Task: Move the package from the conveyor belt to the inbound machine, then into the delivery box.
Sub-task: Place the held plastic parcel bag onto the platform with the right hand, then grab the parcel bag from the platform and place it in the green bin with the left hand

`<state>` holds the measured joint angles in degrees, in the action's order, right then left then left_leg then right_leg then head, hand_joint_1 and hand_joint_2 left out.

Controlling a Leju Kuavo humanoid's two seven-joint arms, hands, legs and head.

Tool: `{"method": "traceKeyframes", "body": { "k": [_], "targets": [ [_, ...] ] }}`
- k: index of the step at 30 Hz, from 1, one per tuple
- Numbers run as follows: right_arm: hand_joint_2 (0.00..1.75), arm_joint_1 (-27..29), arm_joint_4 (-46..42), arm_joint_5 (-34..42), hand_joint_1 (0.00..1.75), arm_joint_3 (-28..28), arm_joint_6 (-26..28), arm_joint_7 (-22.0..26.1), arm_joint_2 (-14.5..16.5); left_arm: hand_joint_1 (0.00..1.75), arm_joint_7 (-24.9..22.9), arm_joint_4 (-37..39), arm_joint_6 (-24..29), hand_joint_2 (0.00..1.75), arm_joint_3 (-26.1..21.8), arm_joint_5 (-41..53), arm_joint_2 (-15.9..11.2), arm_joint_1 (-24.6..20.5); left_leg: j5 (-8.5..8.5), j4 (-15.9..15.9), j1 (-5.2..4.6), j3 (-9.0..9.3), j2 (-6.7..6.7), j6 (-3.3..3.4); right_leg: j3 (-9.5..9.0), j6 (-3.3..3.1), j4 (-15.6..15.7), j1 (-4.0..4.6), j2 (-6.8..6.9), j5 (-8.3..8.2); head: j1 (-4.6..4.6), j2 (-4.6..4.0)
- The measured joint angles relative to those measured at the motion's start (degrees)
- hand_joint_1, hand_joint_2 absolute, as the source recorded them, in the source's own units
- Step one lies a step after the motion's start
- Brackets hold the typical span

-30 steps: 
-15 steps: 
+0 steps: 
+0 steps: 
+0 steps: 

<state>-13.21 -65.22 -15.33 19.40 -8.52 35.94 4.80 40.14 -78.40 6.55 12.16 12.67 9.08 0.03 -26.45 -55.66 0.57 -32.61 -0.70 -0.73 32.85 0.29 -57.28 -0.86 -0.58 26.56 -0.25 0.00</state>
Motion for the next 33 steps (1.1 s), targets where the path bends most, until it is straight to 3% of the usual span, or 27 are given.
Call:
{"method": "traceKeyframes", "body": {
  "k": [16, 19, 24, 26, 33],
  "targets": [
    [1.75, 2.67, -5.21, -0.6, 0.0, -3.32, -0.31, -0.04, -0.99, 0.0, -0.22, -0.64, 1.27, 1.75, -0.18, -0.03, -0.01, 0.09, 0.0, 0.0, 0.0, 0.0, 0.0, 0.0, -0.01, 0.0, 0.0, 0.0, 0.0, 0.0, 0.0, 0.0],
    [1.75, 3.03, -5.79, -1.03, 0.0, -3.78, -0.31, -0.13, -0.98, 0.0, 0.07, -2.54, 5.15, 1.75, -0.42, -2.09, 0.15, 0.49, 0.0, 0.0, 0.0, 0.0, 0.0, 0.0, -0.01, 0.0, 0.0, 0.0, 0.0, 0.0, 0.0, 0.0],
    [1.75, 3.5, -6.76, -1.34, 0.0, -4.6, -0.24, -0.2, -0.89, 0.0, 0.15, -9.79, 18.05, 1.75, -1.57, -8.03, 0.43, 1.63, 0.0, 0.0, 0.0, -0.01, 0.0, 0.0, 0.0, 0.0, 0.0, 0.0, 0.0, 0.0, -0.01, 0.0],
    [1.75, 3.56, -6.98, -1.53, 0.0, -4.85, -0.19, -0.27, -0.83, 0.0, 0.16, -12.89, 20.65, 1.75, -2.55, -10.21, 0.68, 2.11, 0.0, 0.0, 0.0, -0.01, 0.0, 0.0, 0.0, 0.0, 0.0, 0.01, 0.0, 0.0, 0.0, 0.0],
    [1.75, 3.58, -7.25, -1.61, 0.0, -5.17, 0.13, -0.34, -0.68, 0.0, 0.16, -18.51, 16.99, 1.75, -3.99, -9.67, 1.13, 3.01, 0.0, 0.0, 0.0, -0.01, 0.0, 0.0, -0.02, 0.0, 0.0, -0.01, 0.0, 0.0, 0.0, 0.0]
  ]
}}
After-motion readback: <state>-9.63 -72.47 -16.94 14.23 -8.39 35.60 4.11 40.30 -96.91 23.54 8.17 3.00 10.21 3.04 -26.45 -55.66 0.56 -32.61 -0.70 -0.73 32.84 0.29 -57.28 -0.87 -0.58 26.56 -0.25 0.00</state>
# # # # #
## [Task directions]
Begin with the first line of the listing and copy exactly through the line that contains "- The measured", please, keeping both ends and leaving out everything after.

## [Your solution]
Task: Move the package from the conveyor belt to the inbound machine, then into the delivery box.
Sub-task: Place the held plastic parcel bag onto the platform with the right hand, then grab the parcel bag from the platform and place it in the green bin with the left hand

`<state>` holds the measured joint angles in degrees, in the action's order, right then left then left_leg then right_leg then head, hand_joint_1 and hand_joint_2 left out.

Controlling a Leju Kuavo humanoid's two seven-joint arms, hands, legs and head.

Tool: `{"method": "traceKeyframes", "body": { "k": [_], "targets": [ [_, ...] ] }}`
- k: index of the step at 30 Hz, from 1, one per tuple
- Numbers run as follows: right_arm: hand_joint_2 (0.00..1.75), arm_joint_1 (-27..29), arm_joint_4 (-46..42), arm_joint_5 (-34..42), hand_joint_1 (0.00..1.75), arm_joint_3 (-28..28), arm_joint_6 (-26..28), arm_joint_7 (-22.0..26.1), arm_joint_2 (-14.5..16.5); left_arm: hand_joint_1 (0.00..1.75), arm_joint_7 (-24.9..22.9), arm_joint_4 (-37..39), arm_joint_6 (-24..29), hand_joint_2 (0.00..1.75), arm_joint_3 (-26.1..21.8), arm_joint_5 (-41..53), arm_joint_2 (-15.9..11.2), arm_joint_1 (-24.6..20.5); left_leg: j5 (-8.5..8.5), j4 (-15.9..15.9), j1 (-5.2..4.6), j3 (-9.0..9.3), j2 (-6.7..6.7), j6 (-3.3..3.4); right_leg: j3 (-9.5..9.0), j6 (-3.3..3.1), j4 (-15.6..15.7), j1 (-4.0..4.6), j2 (-6.8..6.9), j5 (-8.3..8.2); head: j1 (-4.6..4.6), j2 (-4.6..4.0)
- The measured joint angles relative to those measured at the motion's start (degrees)

No further output is expected here.